* **TASK GOAL**: The answer must be every line of the records below that holds the word "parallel".

* **THE DATA**:
:::
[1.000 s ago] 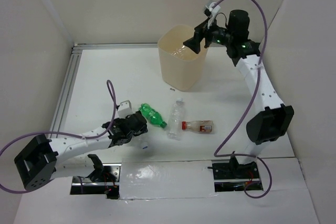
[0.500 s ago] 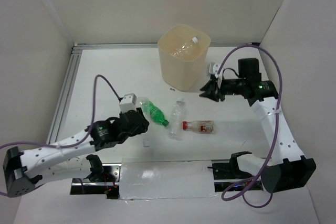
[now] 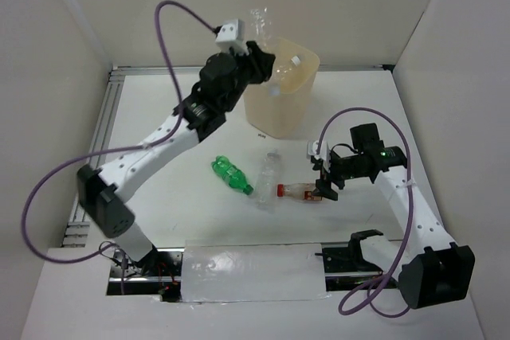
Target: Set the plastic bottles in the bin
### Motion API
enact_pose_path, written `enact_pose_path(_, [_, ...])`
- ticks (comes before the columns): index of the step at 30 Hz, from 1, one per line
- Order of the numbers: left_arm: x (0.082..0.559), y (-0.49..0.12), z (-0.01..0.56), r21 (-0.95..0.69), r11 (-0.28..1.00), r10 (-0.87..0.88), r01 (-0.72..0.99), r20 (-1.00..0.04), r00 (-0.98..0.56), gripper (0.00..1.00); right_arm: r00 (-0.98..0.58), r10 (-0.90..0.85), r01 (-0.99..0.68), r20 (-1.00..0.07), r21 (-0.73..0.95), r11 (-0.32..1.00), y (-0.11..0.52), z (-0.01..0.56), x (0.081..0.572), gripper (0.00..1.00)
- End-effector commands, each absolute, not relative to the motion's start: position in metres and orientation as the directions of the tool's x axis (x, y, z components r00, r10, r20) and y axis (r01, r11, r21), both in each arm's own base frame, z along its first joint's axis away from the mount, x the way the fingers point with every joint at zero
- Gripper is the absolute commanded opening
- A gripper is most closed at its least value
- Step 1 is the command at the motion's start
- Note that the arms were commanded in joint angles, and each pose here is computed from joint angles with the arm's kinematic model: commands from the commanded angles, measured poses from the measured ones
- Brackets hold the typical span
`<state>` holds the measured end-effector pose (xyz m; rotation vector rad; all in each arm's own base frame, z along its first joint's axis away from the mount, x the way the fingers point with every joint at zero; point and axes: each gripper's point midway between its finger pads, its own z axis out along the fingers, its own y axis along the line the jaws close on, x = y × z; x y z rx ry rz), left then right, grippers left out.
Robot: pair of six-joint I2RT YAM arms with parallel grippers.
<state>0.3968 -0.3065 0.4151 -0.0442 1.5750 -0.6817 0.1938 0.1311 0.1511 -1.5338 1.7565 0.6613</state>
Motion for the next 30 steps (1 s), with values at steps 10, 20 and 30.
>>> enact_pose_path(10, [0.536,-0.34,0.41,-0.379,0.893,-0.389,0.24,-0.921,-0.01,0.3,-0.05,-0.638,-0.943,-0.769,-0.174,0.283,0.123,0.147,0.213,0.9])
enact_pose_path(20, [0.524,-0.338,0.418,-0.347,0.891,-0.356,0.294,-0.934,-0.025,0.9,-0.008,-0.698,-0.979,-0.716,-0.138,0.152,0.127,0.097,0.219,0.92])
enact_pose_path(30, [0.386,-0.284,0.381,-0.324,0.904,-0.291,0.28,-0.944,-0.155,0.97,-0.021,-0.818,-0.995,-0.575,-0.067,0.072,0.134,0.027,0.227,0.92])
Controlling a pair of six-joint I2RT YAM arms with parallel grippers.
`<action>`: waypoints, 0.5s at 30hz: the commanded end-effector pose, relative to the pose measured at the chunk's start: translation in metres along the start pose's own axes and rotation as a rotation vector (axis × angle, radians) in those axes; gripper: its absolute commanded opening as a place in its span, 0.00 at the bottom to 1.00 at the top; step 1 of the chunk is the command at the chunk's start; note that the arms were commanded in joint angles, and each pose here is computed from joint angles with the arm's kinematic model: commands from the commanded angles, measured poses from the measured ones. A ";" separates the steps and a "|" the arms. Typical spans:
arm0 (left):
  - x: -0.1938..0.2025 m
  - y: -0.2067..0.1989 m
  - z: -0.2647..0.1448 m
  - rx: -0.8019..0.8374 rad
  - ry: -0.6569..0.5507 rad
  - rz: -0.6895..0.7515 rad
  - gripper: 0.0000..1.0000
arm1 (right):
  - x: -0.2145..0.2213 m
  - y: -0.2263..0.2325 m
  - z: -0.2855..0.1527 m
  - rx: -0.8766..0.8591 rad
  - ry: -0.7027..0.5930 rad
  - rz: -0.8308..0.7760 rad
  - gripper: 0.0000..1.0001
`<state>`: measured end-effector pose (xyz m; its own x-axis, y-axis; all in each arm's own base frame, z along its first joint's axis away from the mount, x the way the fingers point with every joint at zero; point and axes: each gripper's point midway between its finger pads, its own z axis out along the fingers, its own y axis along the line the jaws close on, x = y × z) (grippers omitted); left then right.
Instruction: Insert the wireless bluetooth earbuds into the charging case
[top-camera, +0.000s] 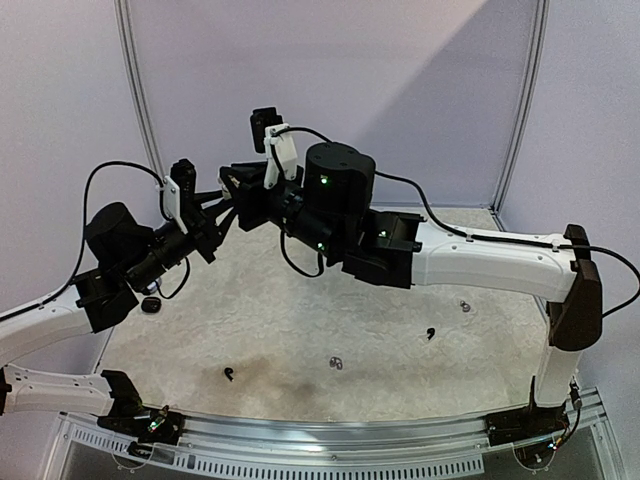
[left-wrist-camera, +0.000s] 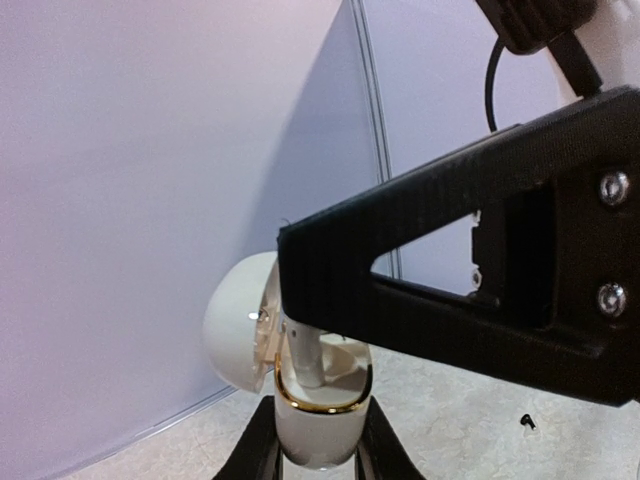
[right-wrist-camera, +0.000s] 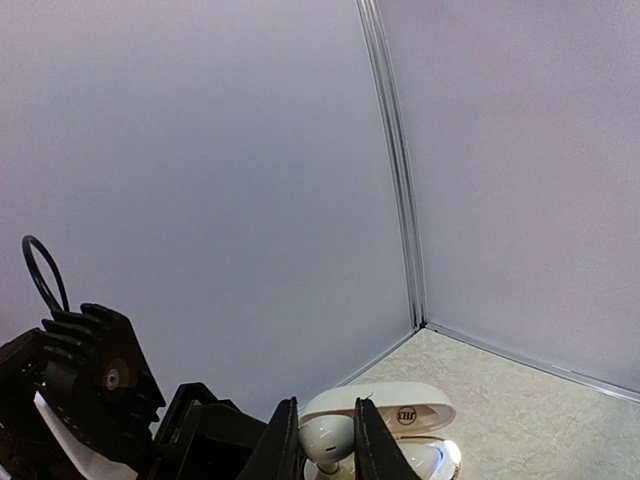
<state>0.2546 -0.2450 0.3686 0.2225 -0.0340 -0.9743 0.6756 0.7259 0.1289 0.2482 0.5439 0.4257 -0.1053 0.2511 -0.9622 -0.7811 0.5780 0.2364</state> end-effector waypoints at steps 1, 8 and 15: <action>-0.017 0.005 -0.002 -0.021 -0.059 0.014 0.00 | 0.028 -0.018 -0.001 0.076 0.080 -0.043 0.17; -0.015 0.005 -0.002 -0.021 -0.054 0.017 0.00 | 0.026 -0.021 -0.004 0.094 0.072 -0.031 0.17; -0.015 0.005 -0.003 -0.023 -0.054 0.016 0.00 | 0.027 -0.022 -0.005 0.098 0.075 -0.030 0.20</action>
<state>0.2561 -0.2449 0.3621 0.2046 -0.0160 -0.9787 0.6735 0.7279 0.1289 0.2517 0.5422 0.4166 -0.1139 0.2430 -0.9633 -0.7638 0.5986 0.2413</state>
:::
* **TASK ANSWER**:
Robot: pair of six-joint I2RT YAM arms with parallel grippers.
Controlling a pair of six-joint I2RT YAM arms with parallel grippers.

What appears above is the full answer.